## Aim of the exercise
Without omitting anything, write out the listing below precisely.

## Stored data
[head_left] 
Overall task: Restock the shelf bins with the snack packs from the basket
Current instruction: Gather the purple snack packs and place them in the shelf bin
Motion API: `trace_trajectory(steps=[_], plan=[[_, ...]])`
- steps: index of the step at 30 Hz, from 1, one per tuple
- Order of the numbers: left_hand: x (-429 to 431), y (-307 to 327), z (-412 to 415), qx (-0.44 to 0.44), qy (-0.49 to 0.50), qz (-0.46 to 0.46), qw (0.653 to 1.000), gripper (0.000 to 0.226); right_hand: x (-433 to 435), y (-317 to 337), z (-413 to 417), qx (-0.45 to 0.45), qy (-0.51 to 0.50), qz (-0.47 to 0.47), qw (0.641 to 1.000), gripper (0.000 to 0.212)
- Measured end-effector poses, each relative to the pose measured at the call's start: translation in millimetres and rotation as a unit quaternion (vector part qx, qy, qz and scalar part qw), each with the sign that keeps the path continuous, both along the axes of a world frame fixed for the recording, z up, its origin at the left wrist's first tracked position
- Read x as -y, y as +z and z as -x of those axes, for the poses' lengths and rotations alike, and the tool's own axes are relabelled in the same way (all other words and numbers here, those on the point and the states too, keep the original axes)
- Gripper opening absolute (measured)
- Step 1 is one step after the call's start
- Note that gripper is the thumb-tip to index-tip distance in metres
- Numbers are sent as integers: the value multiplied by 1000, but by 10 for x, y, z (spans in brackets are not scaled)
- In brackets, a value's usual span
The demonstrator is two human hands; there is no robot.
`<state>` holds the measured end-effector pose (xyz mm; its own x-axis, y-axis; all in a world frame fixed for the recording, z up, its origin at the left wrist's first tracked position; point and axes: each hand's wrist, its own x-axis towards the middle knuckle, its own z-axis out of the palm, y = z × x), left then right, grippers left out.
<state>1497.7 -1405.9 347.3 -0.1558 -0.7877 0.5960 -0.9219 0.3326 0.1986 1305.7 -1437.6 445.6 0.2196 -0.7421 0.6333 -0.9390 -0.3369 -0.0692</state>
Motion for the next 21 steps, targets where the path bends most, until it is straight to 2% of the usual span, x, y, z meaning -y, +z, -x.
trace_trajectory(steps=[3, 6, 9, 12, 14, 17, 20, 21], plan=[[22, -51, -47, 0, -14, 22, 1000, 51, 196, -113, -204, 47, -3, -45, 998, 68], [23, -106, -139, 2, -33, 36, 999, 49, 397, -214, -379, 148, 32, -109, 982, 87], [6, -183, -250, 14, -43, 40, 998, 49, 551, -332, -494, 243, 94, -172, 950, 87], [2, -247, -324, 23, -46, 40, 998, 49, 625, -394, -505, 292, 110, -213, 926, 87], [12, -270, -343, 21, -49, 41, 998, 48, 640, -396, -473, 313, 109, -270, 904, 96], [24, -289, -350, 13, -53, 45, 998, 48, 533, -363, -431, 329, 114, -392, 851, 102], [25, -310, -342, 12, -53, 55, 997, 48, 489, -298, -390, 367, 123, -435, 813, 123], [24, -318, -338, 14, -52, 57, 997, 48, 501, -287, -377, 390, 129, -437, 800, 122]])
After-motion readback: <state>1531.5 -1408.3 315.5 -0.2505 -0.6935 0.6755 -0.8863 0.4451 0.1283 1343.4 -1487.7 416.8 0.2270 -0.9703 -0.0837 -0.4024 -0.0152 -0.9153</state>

## Solution for this exercise
[head_left] 
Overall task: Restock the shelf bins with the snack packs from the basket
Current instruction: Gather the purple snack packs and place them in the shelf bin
Motion API: `trace_trajectory(steps=[_], plan=[[_, ...]])`
- steps: index of the step at 30 Hz, from 1, one per tuple
- Order of the numbers: left_hand: x (-429 to 431), y (-307 to 327), z (-412 to 415), qx (-0.44 to 0.44), qy (-0.49 to 0.50), qz (-0.46 to 0.46), qw (0.653 to 1.000), gripper (0.000 to 0.226); right_hand: x (-433 to 435), y (-317 to 337), z (-413 to 417), qx (-0.45 to 0.45), qy (-0.51 to 0.50), qz (-0.47 to 0.47), qw (0.641 to 1.000), gripper (0.000 to 0.212)
- Measured end-effector poses, each relative to the pose measured at the call's start: translation in millimetres and rotation as a unit quaternion (vector part qx, qy, qz and scalar part qw), each with the sign that keeps the path continuous, both along the axes of a world frame fixed for the recording, z up, its origin at the left wrist's first tracked position
- Read x as -y, y as +z and z as -x of those axes, for the poses' lengths and rotations alike, and the tool's own axes are relabelled in the same way (all other words and numbers here, those on the point and the states too, keep the original axes)
- Gripper opening absolute (measured)
- Step 1 is one step after the call's start
- Note that gripper is the thumb-tip to index-tip distance in metres
- Numbers are sent as integers: the value multiplied by 1000, but by 10 for x, y, z (spans in brackets are not scaled)
- In brackets, a value's usual span
The demonstrator is two human hands; there is no robot.
`<state>` holds the measured end-effector pose (xyz mm; its own x-axis, y-axis; all in a world frame fixed for the recording, z up, its origin at the left wrist's first tracked position; point and axes: each hand's wrist, its own x-axis towards the middle knuckle, its own z-axis out of the palm, y = z × x), left then right, grippers left out.
<state>1497.7 -1405.9 347.3 -0.1558 -0.7877 0.5960 -0.9219 0.3326 0.1986 1305.7 -1437.6 445.6 0.2196 -0.7421 0.6333 -0.9390 -0.3369 -0.0692</state>
Motion for the next 21 steps, targets where the path bends most, until it is straight to 2% of the usual span, x, y, z meaning -y, +z, -x.
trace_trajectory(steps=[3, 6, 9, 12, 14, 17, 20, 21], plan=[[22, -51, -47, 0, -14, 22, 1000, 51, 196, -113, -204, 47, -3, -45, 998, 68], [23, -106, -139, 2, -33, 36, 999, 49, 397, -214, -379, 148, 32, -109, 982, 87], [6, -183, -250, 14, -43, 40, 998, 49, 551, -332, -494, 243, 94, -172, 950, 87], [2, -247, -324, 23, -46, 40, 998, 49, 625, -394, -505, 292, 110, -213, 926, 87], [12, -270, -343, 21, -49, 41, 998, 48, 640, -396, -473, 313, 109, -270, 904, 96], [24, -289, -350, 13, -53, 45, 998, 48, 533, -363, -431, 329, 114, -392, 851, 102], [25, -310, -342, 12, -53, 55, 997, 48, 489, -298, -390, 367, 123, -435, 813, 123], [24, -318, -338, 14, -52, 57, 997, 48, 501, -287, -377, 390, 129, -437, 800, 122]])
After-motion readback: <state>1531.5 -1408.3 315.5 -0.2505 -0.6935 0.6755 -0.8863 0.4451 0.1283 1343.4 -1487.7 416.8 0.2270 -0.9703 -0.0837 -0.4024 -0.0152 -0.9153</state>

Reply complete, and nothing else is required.